The PEG 3000 is added and allowed to melt in the mixture. Half of
the water is added at 60.degree. C. and the resulting microemulsion
is cooled to 30.degree. C. where the ethanol and the rest of the
water is added forming an oil-in-water emulsion, which can be used
as a granulation medium.
Example 5
Liquid Crystalline Dispersion
[0075]
5 Akolip LM 45.0% Akosol 403 5.0% Rylo MG12 10.0% Water 40.0%
[0076] The solid components are melted at 60.degree. C. and
carefully mixed by gentle stirring. Water is added using vigorous
stirring to yield a semisolid, translucent, birefringent mass on
cooling to 30.degree. C. The liquid crystal formed in this way may
be dispersed in additional water or in liquid oil or a melted fat
to obtain a suitable granulation medium.
Example 6
Liquid Crystalline Dispersion
[0077]
6 Akolip LM 15.0% Akosol 403 5.0% Rylo MG12 25.0% Water 55.0%
[0078] The solid components are melted at 60.degree. C. and
carefully mixed by gentle stirring. Water is added using vigorous
stirring to yield a semisolid, translucent, birefringent mass on
cooling to 30.degree. C. The liquid crystal formed in this way may
be dispersed in additional water or in liquid oil or a melted fat
to obtain a suitable granulation medium. Oil soluble or sensitive
actives as well as auxiliary ingredients can be added to the
dispersion or even before performing the dispersion.
Example 7
Granulation Medium Containing Curcumin as a Model Drug Compound
[0079]
7 Akolip LM 37.1% Akoline MCM 15.9% Curcumin 14.0% Ethanol, 99.5%
33.0%
[0080] The surfactants, Akolip LM and Akoline MCM, are melted and
mixed at 60.degree. C. The ethanol is added to the heated
surfactant mixture during mixing. After cooling to 40.degree. C.,
curcumin is added and the mixture is gently stirred until it is
dissolved.
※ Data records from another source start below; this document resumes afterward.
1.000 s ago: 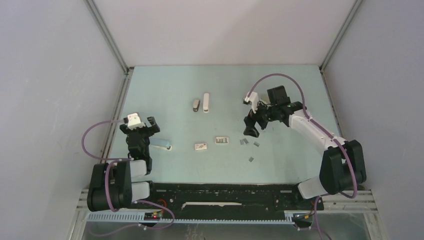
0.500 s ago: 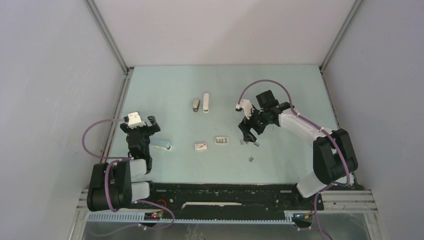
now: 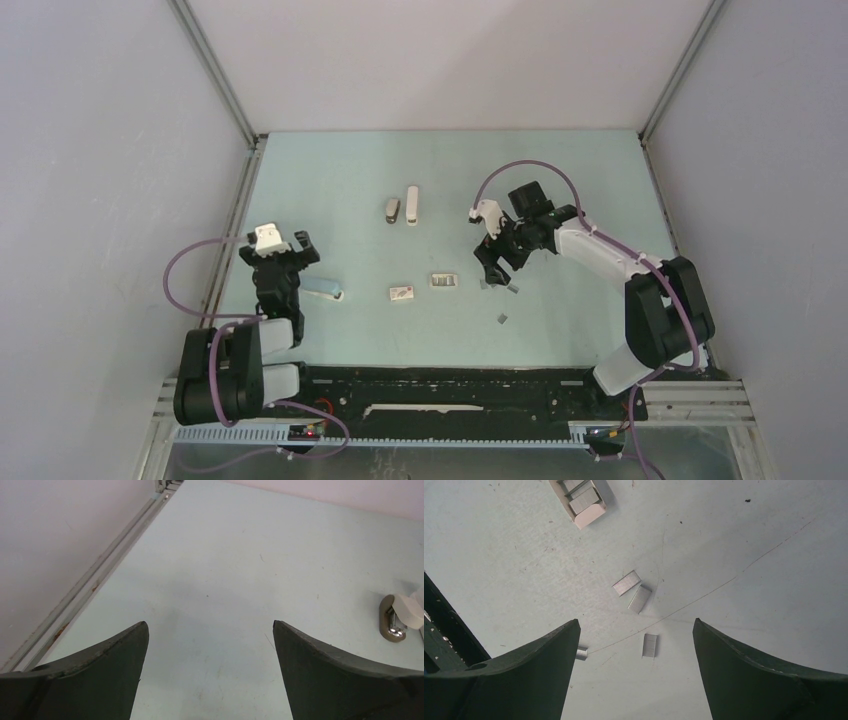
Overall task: Unload the staples from the stapler
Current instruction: Pick up the staple from the center of the board.
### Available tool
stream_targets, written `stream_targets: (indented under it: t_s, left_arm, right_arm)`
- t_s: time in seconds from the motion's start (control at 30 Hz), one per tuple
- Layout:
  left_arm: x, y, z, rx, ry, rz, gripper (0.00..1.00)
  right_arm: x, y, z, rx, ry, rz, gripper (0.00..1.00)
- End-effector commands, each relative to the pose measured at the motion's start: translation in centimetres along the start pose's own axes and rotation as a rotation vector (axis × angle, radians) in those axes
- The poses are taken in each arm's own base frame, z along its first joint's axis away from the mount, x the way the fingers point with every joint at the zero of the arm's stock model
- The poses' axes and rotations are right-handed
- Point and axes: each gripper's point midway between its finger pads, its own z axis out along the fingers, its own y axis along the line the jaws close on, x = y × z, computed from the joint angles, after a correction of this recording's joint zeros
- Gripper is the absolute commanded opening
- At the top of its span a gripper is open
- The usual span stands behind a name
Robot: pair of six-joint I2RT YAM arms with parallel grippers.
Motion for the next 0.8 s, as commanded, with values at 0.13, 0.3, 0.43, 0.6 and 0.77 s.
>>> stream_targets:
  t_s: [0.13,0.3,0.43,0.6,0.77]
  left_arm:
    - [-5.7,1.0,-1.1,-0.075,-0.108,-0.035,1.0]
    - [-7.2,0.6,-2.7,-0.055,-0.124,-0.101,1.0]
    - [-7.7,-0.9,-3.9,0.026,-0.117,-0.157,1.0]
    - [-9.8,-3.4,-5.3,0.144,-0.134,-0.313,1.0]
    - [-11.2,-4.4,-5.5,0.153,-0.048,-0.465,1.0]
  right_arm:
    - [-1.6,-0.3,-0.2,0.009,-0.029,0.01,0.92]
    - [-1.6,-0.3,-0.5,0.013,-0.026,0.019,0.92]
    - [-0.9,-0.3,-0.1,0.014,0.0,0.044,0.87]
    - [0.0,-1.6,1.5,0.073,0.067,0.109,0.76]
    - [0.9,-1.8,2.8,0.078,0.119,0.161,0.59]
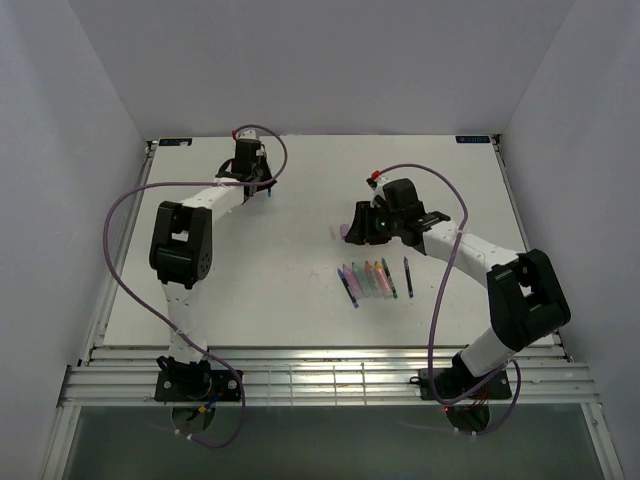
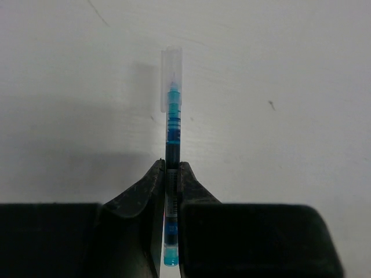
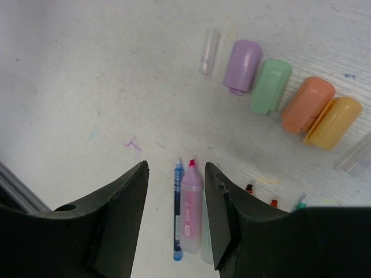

The resulting liquid can be used as a granulation
medium.
Example 8
Granulation Medium Containing Naproxene
[0081]
8 Akoline MCM 14.0% Tween 80 61.0% Naproxene 10.0% Ethanol 99.5%
15.0%
[0082] The surfactants, Akoline MCM and Tween 80, are melted and
mixed at 60.degree. C. The ethanol is added to the heated
surfactant mixture during mixing. After cooling to 40.degree. C.,
naproxene is added and the mixture is gently stirred until it is
dissolved. The resulting liquid can be used as a granulation
medium.
Example 9
Granulation Medium Containing Indomethacin
[0083]
9 Akoline MCM 21.6% Tween 80 50.4% Indomethacin 8.0% Ethanol 99.5%
20.0%
[0084] The surfactants, Akoline MCM and Tween 80, are melted and
mixed at 60.degree. C. The ethanol is added to the heated
surfactant mixture during mixing. After cooling to 40.degree. C.,
indomethacin is added and the mixture is gently stirred until it is
dissolved. The resulting liquid can be used as a granulation
medium.
Example 10
Granulation Medium Containing Cyclosporine-A
[0085]
10 Akolip LM 35.0% Akoline MCM 15.0% Cyclosporine-A 16.7% Ethanol,
99.5% 33.3%
[0086] The surfactants, Akolip LM and Akoline MCM, are mixed in the
pre-heated ethanol, 40.degree. C. Cyclosporine-A is added and the
mixture is gently stirred until it is dissolved. The resulting
liquid can be used as a granulation medium.
Example 11
Wet Granulation Process Using a Soluble Filler
[0087] The granulation medium is prepared according to any of the
Examples 1-10 and added to lactose or an equivalent filler. The
amount of water in the granulation medium, if used, is optimised,
as is the total amount of granulation fluid. The granulation is
performed in ordinary pharmaceutical equipment, e.g. high shear
mixer etc. The wet mass is dried on trays or in a fluid bed at
temperatures of about 20-60.degree. C. The dry granules are passed
through a sieve from approx. 500 to 1000 .mu.m. The total amount of
granulation medium depends on the composition of the medium. After
drying a second granulation step could be performed.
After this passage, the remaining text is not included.